NOTES ON XYZIN, ATOM NAMES ETC.
Coordinates are assigned to XYZIN in Brookhaven format.
The CRYST1 card (which gives the cell dimensions) and the SCALEi cards (which
give the required transform for turning the coordinates into fractional ones)
should be included in XYZIN.
Cell parameters from the HKLIN file or CELL
keyword (if either are present) will be used in the absence of CRYST1 and
SCALEi cards, but in all cases the results of omitting the cards are somewhat
unpredictable - in some cases the program may fail, in others it may proceed
but using random or inappropriate values for the cell parameters.
If an atom has occupancy set =0.0 it will be copied to the output file if
appropriate, but not used in the calculation. This means it is easy to exclude
suspect atoms from any calculation without deleting them from the file.
The program does not make use of anisotropic U factors in the calculation of
electron density and structure factors, and so ANISOU records are ignored.
Example of part of XYZIN:
REMARK 2ZN refined coordinates
CRYST1 82.500 82.500 34.000 90.00 90.00 120.0 1 R3
SCALE1 0.01212 0.00700 0.00000 0.00000
SCALE2 0.00000 0.01400 0.00000 0.00000
SCALE3 0.00000 0.00000 0.02941 0.00000
ATOM 1 N GLY A 201 1 -8.863 16.944 14.289 1.00 21.88
.................................
ATOM 826 CA ALA D 130 4 -5.022 21.709 -11.876 1.00 15.58
ATOM 830 CA WAT A 249 1 -0.002 -0.004 7.891 0.33 10.40
ATOM 831 ZN2 WAT A 249 1 0.000 0.000 -8.039 0.33 11.00
ATOM 832 OW1 WAT A 249 1 0.000 0.000 -8.039 0.00 11.00
.................................
Atom 1 is Nitrogen, 826 is Carbon, 830 is Calcium, 831 is Zinc and
832 is Oxygen.
NOTES ON HKLIN
List of H K L .. FP SIGFP ( FPART PHIP F0 .. F19 )
An MTZ file with column labels corresponding to H K L .. FP SIGFP [FREE FPART
PHIP F0 .. F19]. The header will contain the cell dimensions and spacegroup of
the structure (if you want to change these, use MTZUTILS
).
For SFCALC this file MUST BE SORTED on h k l (i.e.

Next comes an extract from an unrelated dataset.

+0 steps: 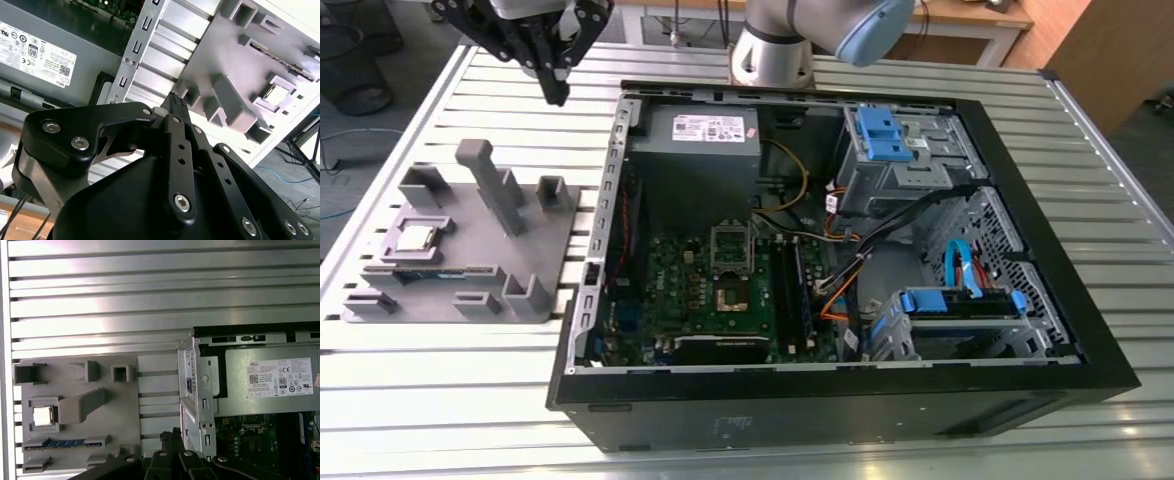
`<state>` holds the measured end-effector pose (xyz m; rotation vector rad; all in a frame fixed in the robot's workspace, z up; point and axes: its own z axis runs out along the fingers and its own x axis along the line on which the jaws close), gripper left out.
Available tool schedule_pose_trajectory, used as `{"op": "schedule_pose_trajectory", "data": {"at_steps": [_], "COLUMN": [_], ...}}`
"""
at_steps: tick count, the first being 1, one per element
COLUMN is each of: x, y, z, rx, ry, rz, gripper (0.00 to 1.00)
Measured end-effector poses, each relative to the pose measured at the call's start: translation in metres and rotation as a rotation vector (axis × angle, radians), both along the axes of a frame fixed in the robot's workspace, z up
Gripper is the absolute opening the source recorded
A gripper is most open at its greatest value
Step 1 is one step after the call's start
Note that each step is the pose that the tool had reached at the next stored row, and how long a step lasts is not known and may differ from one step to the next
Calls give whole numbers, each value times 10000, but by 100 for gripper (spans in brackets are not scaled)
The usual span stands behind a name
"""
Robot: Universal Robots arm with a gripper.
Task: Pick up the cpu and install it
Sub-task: 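Reach for the cpu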
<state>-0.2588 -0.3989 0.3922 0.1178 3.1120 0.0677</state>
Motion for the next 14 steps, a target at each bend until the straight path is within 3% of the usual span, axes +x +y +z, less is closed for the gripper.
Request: {"op": "schedule_pose_trajectory", "data": {"at_steps": [14], "x": [-327], "y": [0], "z": [-17], "rx": [0], "ry": [0], "rz": [-1], "gripper": [11]}}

so h is the slowest varying index, then k and l is the fastest), and be within
the asymmetric unit expected by the program; see below
for expected limits (CAD will reorder your file if
necessary). It is sensible to do this if your data has not been processed by
CCP4 programs. XDS, MADNESS etc. sometimes have different default asymmetric
units to the CCP4 suite.
# an example of sorting native data and checking for correct
# asymmetric unit
cad HKLIN1 $CEXAM/toxd/toxd HKLOUT toxd_sorted <<EOF
TITLE Toxd data sorted - default symmetry P212121
LABIN FILE 1 E1=FTOXD3 E2=SIGFTOXD3
CTYPE FILE 1 E1=F E2=Q
EOF
For SFREF this file MUST BE SORTED on h k l (i.e.

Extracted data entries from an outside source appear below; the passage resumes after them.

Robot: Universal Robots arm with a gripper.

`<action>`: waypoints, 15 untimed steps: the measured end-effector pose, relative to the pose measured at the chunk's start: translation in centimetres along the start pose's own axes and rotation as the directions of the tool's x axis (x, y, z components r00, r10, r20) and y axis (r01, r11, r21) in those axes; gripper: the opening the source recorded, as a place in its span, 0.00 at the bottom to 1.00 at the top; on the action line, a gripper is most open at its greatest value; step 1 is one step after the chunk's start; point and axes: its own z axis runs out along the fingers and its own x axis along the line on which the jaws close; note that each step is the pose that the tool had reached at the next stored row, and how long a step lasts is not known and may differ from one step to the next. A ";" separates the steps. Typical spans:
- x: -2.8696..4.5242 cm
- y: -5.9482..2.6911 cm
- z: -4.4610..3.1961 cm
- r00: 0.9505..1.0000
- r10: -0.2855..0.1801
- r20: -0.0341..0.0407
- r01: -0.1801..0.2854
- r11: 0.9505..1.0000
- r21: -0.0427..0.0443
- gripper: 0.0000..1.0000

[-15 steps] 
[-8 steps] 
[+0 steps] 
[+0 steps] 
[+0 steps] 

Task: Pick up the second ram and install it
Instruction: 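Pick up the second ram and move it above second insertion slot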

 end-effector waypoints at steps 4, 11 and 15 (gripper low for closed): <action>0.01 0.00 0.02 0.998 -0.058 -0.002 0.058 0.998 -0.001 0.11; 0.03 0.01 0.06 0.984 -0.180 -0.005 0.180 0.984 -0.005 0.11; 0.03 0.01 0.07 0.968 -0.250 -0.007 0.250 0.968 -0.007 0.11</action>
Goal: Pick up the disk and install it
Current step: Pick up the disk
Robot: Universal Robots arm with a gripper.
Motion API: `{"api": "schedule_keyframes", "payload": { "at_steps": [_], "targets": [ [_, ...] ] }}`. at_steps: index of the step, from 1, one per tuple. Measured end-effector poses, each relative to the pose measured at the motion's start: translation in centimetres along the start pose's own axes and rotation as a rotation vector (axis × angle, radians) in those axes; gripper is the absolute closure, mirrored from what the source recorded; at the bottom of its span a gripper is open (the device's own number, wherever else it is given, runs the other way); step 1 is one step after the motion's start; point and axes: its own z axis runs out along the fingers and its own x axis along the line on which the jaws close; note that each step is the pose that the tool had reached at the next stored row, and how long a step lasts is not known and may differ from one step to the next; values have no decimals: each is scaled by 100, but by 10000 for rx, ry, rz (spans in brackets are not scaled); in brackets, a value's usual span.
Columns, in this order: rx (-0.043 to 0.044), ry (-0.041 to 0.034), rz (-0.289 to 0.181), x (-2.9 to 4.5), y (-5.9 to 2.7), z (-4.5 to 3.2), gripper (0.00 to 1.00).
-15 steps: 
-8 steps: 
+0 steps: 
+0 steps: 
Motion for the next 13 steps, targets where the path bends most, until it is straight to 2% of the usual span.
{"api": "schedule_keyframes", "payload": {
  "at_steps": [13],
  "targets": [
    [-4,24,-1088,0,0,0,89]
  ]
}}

so h is the slowest varying index, then k and l is the fastest), and be
extended if necessary to cover the whole asymmetric unit expected by the
program for the SF spacegroup; see below for
expected limits. If you are working at a lower symmetry than optimal the data
must have been extended and sorted (CAD will do this
too). There is a reason - sorting data is quite slow, and you will probably use
this file many times during the course of a refinement.

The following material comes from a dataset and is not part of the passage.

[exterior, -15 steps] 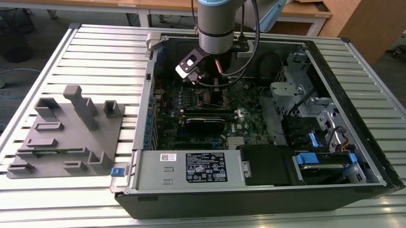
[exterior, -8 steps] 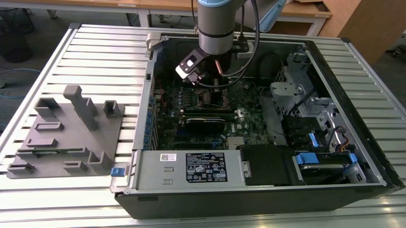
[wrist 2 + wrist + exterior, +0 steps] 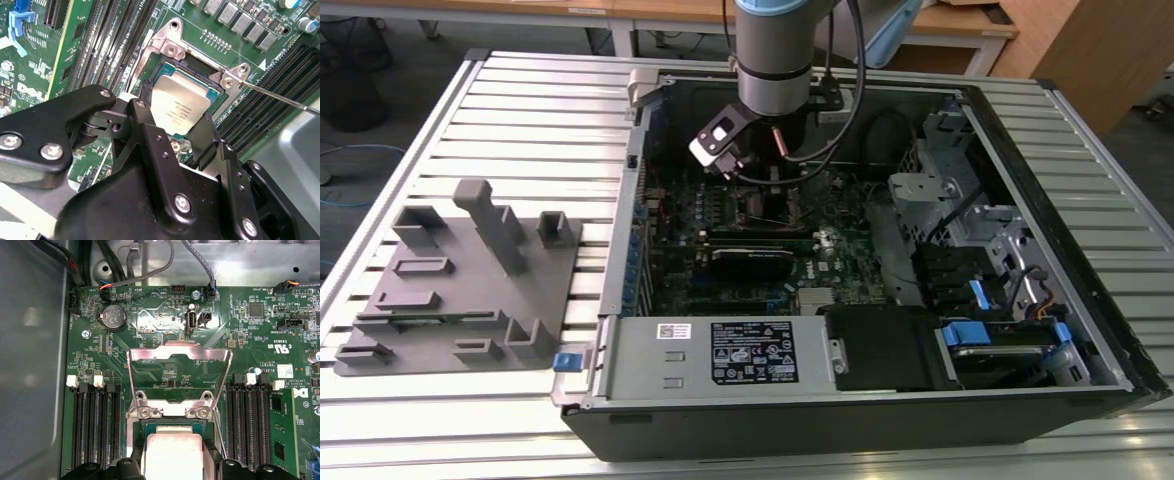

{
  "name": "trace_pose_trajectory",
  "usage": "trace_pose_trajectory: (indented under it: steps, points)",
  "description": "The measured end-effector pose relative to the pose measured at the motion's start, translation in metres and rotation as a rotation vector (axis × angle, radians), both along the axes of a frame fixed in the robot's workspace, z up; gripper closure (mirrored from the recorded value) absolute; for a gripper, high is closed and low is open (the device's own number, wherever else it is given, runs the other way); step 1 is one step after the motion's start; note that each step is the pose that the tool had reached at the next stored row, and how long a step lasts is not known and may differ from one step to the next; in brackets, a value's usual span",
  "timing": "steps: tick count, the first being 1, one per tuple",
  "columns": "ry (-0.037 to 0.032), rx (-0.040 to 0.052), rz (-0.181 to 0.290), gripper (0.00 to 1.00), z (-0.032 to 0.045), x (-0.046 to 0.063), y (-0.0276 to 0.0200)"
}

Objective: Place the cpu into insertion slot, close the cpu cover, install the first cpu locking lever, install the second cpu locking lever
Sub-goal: 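Place the cpu into insertion slot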

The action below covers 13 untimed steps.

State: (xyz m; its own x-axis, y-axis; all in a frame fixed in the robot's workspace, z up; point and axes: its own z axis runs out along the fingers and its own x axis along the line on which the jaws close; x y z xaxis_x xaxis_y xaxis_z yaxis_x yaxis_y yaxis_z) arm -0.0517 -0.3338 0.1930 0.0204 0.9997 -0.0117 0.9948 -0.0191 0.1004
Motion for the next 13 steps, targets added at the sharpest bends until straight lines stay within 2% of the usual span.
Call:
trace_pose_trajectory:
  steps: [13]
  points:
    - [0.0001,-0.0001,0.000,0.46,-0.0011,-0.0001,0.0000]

# an example of extending and sorting native data to P1 +-h,+-k,+l
cad HKLIN1 $CEXAM/toxd/toxd HKLOUT toxd_p1 << EOF
OUTLIM SPACEGROUP P1
TITLE Toxd data extended to P1 cell
LABIN FILE 1 E1=FTOXD3 E2=SIGFTOXD3
CTYPE FILE 1 E1=F E2=Q
EOF
The agreement factor analysis is carried out against the values of FP. Sigma
values are assumed to be in column SIGFP.
IF FPART and PHIP have been defined, the FC vector equals the FPART vector plus
the FC contribution calculated from the input. FPART can be scaled by entering
a suitable value on the SCALE
input.
Other columns in the input file can be copied to the output file by assigning
them to F0= F1= ... Or all columns can be copied over if the
ALLIN subkeyword is given in LABOUT.
Note however that if the input file contains columns with labels that match the
program labels then SFALL will stop with a fatal error.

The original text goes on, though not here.